A proposta de redução da jornada de trabalho no Brasil, incluindo o fim da escala 6x1, recoloca o país em um debate já em curso na América Latina. Reportagem da Forbes Brasil mostra que Colômbia, Chile e México adotaram, nos últimos anos, políticas de diminuição da carga horária semanal, em geral de forma gradual e sem corte de salários, combinando reformas legais com contextos políticos específicos.

Na análise apresentada, o professor José Dari Krein, do Instituto de Economia da Unicamp, contribui para situar essas experiências além da dimensão estritamente econômica. Ao comentar o caso colombiano, ele aponta que a redução da jornada — de 48 para 42 horas semanais — ocorreu em um ambiente de rearranjo político, no qual setores conservadores buscaram ampliar apoio social diante de um cenário eleitoral incerto. Já no Chile, Krein relaciona a mudança diretamente às mobilizações sociais iniciadas em 2019, que pressionaram por revisão do modelo de trabalho e abriram espaço para a agenda reformista implementada posteriormente.

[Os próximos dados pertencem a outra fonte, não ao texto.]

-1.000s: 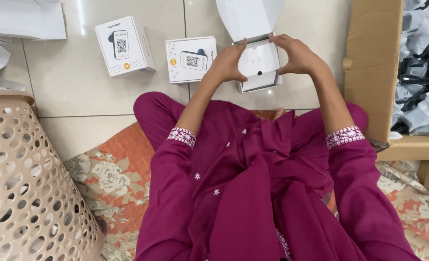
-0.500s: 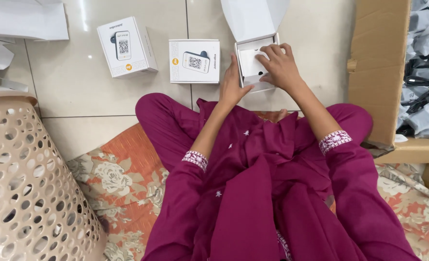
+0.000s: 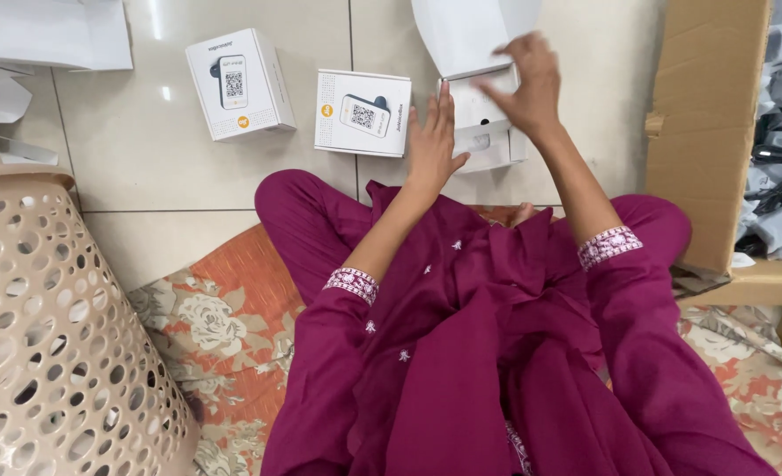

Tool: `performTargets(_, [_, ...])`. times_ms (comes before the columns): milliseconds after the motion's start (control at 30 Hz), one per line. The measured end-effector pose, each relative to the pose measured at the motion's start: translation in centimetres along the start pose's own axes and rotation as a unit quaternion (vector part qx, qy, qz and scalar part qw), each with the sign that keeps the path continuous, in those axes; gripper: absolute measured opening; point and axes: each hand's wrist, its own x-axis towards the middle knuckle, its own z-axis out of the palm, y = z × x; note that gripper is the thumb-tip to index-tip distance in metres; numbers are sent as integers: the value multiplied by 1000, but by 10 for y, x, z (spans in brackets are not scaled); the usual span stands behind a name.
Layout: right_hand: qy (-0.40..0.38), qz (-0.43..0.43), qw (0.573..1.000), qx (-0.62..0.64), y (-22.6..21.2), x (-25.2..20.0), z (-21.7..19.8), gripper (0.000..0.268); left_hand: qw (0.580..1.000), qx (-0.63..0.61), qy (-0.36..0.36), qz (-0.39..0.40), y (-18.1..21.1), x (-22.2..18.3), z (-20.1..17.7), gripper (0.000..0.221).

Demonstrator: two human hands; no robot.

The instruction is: The person sits cross-legged on the floor and packs small white devices into retail boxes: they place a device into an open box, fold the lid closed, and set the finished box aside, repeating the process with several boxes. A large carton of wrapped devices sits nearby.

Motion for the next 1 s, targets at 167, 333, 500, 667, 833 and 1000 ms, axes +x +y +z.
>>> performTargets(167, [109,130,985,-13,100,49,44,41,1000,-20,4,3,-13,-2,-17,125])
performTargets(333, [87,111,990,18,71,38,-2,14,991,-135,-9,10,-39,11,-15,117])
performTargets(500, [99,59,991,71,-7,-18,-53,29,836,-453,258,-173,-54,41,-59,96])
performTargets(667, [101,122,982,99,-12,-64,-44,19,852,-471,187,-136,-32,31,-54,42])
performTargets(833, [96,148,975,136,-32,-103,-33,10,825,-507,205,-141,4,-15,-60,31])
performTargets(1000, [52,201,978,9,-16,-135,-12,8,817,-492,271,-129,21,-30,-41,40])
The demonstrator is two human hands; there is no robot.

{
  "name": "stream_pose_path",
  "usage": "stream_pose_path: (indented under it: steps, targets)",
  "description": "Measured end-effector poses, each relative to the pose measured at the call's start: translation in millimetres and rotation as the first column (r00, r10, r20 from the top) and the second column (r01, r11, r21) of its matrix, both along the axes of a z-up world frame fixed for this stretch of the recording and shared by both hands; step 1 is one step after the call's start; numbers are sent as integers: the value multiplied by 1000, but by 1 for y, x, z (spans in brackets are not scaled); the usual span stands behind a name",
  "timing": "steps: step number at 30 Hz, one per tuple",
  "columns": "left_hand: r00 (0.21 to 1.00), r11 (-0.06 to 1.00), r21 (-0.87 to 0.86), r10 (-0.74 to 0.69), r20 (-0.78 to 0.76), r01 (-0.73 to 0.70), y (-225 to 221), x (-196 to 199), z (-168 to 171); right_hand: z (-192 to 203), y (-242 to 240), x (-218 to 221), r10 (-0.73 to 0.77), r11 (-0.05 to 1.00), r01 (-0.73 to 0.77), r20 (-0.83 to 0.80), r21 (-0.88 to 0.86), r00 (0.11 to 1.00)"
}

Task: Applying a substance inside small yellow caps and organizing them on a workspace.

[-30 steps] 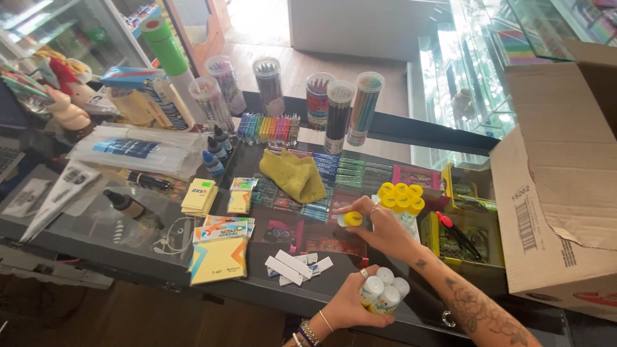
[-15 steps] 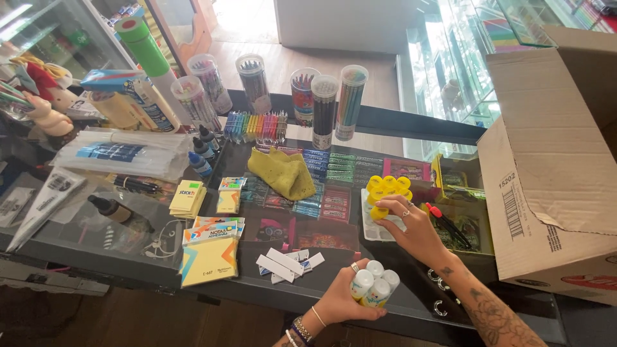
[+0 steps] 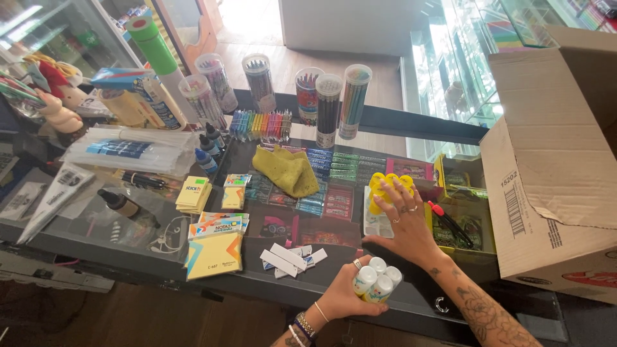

Sua leitura enfatiza que essas transformações são resultado de processos políticos e sociais acumulados, e não apenas de decisões técnicas sobre produtividade ou custo do trabalho. O professor também observa que a reação empresarial segue um padrão regional, com resistência inicial baseada em estimativas de impacto econômico, seguida por negociações que incorporam mecanismos de flexibilização.